A former Florida House speaker, Rubio rode to the Senate on the 2010 Tea Party wave. Once there, he differentiated himself not as a fiscal hawk but as a foreign policy specialist and a neoconservative. His years of bipartisan work on the Intelligence and Foreign Relations panels are expected to make for a smooth Senate confirmation process.
Senate Foreign Relations Democrats are expected to be relieved to have a familiar face leading Foggy Bottom and representing the U.S. around the world amid global uncertainty over what a second Trump presidency means for the regional alliances that the Biden administration worked to rebuild and expand after Trump’s turbulent first administration.
Since Trump left office, Rubio has championed legislation to limit the executive branch’s options regarding Russia. He co-sponsored with Sen. Tim Kaine, D-Va., a provision in the fiscal 2024 national defense authorization law that forbids Trump or any U.S. president from withdrawing from NATO without approval by a two-thirds Senate vote or an act of Congress. And he has introduced multiple Russia sanctions bills this Congress.
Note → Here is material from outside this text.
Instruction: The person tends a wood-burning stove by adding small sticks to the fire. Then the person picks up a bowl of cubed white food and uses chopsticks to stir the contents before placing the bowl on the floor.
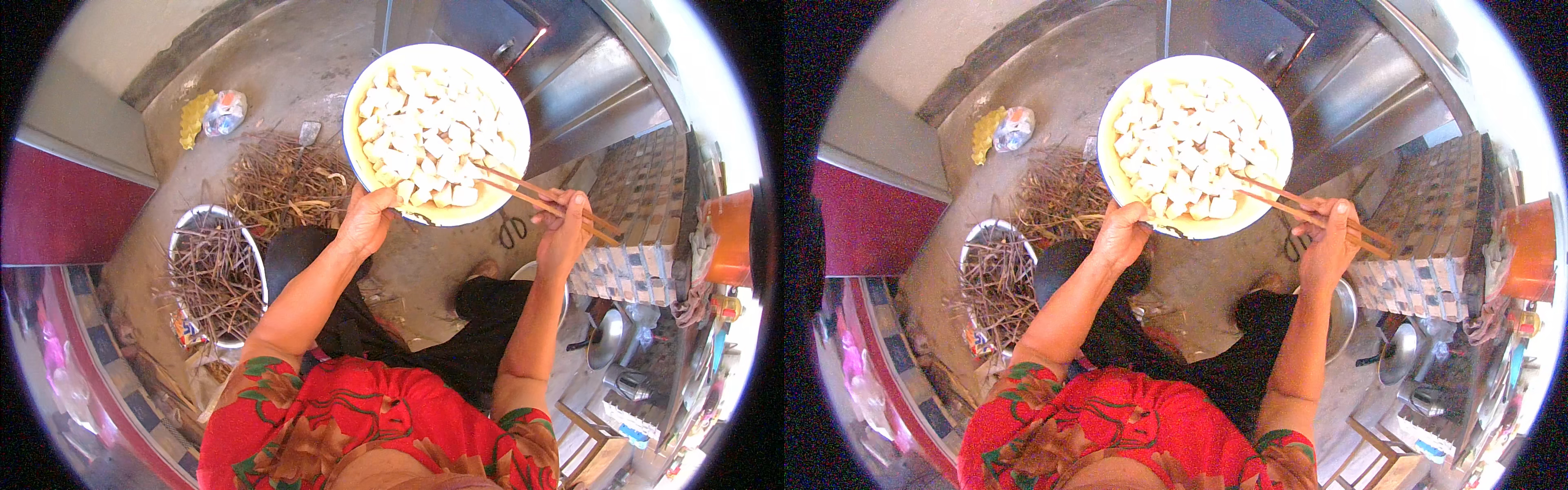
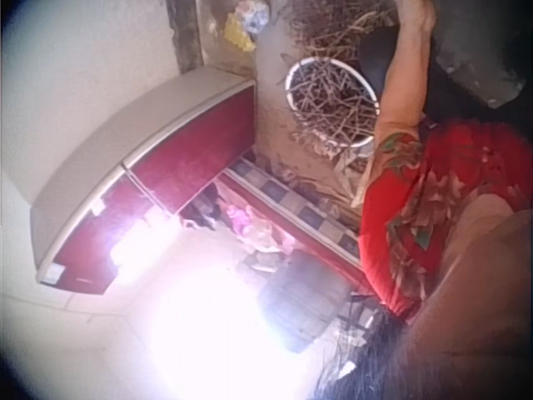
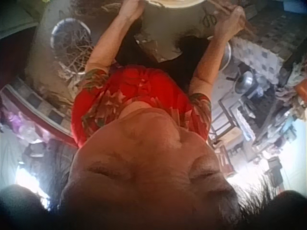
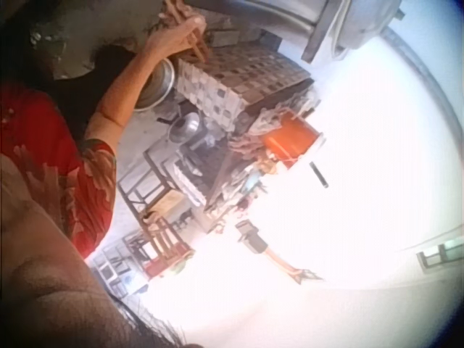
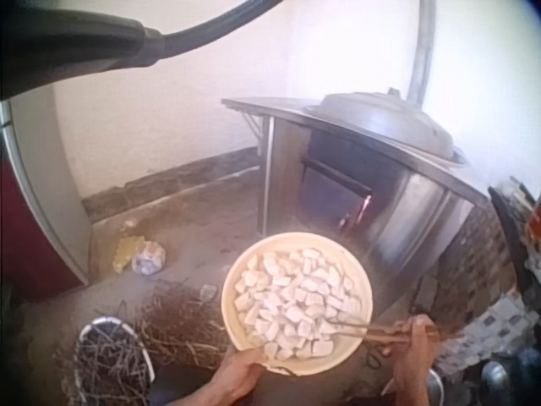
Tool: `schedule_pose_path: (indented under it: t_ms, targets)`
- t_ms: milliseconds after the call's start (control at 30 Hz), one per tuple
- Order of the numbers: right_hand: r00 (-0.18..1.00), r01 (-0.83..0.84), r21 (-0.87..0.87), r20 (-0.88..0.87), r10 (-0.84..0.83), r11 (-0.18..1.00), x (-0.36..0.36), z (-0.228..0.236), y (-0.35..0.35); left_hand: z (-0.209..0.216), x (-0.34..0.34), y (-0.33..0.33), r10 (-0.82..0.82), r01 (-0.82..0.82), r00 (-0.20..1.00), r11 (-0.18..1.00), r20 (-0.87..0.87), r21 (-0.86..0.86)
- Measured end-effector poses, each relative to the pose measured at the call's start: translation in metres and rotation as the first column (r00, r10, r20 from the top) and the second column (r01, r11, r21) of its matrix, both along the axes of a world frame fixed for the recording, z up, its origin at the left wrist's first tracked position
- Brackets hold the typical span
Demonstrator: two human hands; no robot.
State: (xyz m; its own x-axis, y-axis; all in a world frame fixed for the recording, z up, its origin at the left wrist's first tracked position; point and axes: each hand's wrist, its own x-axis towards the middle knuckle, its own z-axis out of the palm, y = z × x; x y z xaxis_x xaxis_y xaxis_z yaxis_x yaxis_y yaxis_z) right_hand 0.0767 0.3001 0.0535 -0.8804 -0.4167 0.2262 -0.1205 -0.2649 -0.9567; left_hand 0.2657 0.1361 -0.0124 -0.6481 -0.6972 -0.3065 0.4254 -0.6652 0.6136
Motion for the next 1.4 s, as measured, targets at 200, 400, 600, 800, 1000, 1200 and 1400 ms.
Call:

But Rubio’s hawkish stances are most closely associated with China. He opted to specialize in the country years before many of his GOP colleagues concluded that Beijing posed the most serious long-term strategic threat to U.S. interests. He has sponsored over 50 China-related bills in the current Congress.
Rubio, who is Cuban American, would be the first Hispanic secretary of State. He has long been the top Republican on the Senate Foreign Relations Western Hemisphere subcommittee and has used that perch to argue against relaxation of the trade embargo on Cuba and for strong sanctions against Venezuela.